The European Space Agency's (ESA) postage-stamp-sized experiment, called the "Life Marker Chip" (LMC), was launched last week aboard a Russian rocket launched from Baikonur Cosmodrome, Kazakhstan.
A new experiment similar to a pregnancy test but designed to search for signs of life on Mars is now exposed to the vacuum of space above Earth.
Strapped to the ESA's large Foton-M3 capsule, the tiny experiment harbors more than 2,000 life-detecting samples that glow if they encounter life-critical compounds, such as proteins or DNA.

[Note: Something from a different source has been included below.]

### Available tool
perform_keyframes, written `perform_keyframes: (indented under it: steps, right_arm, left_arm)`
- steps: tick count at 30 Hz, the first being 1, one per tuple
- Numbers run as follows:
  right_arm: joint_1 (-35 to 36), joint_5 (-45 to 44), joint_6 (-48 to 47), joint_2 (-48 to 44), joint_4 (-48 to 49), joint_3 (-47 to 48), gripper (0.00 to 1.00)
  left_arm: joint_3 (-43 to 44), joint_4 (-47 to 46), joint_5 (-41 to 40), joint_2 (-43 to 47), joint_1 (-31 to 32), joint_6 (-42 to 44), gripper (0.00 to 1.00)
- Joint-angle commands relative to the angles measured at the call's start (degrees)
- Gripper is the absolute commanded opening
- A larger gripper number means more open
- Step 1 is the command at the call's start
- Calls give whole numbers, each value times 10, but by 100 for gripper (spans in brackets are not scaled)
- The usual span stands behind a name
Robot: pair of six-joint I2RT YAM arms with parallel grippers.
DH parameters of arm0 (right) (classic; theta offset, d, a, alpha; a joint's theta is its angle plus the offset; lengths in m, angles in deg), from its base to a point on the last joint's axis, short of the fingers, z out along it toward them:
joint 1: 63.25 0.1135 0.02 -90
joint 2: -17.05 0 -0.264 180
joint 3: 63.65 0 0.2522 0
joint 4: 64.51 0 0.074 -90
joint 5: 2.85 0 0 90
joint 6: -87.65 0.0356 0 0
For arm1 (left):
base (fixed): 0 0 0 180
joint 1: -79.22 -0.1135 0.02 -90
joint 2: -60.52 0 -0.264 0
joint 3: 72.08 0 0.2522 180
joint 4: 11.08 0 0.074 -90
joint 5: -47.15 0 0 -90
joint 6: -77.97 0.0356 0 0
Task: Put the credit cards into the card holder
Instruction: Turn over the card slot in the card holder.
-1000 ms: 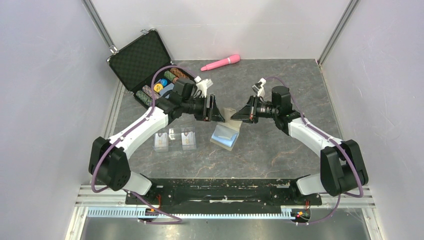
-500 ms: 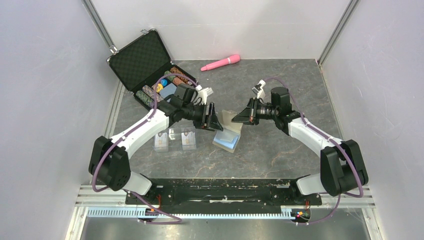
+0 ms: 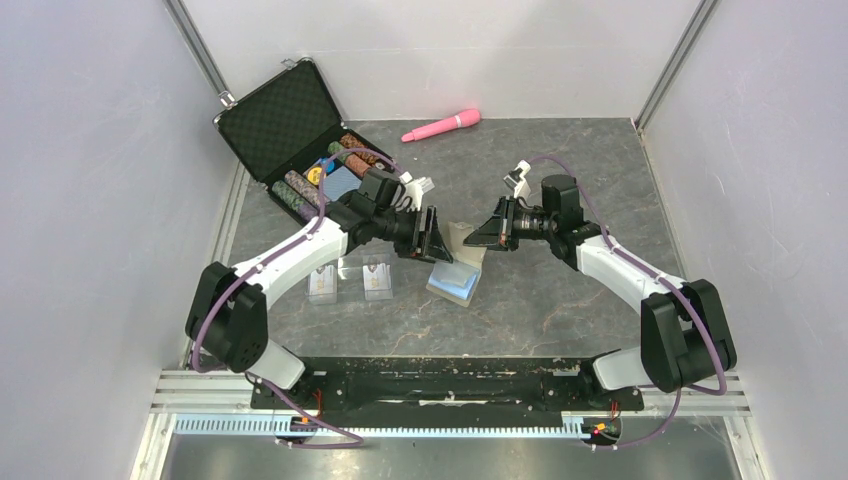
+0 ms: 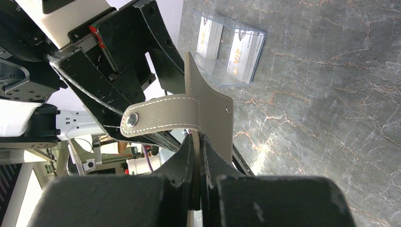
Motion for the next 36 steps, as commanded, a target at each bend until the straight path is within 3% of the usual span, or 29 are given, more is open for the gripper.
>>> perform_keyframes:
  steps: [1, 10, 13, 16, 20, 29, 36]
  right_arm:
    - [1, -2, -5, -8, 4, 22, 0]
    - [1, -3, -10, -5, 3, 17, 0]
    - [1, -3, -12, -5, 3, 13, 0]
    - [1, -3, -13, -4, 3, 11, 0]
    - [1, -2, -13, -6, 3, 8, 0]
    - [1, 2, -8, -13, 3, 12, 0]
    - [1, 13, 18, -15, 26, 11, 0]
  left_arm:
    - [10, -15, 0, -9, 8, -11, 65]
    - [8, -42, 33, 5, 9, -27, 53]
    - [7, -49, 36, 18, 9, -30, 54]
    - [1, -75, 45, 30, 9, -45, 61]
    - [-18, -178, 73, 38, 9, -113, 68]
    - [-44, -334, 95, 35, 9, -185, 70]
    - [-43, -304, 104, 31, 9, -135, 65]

Scientists and engineers hope the life-sensing chip can remain viable in the harsh radiation, temperatures and vacuum of space during a trip to Mars.
"This will be the first time that these types of materials will have flown unprotected in space in a manner similar to a flight to Mars," said Andrew Steele, a molecular biologist at the Carnegie Institution in Washington, D.C.
The LMC experiment works like a pregnancy test, which uses color-changing chemicals to pick up traces of hormones found in greater numbers after conception
Scientists will examine the LMC's samples once the Foton-M3 mission returns to Earth on Sept. 25 near the Russia-Kazakhstan border.
The experiment's managers ultimately hope to strap their fully tested device aboard the ESA's "ExoMars" robotic rover mission, planned for launch in 2013, where it would serve as a tiny "lab-on-a-chip" to detect traces of past or present martian life.
"This mission will be an important stepping stone in our ultimate goal of putting a LMC experiment on the surface of Mars and using it to search for evidence of life," said Mark Sims, an LMC mission manager at University of Leicester in the U.K.
The LMC experiment is one of nine others found in the cylindrical "BIOPAN-6" compartment bolted to the outside of the Foton-M3 capsule. When the satellite reached a stable orbit on Friday, BIOPAN-6 opened its hatch to begin exposing the 10 experiments to space for 12 days.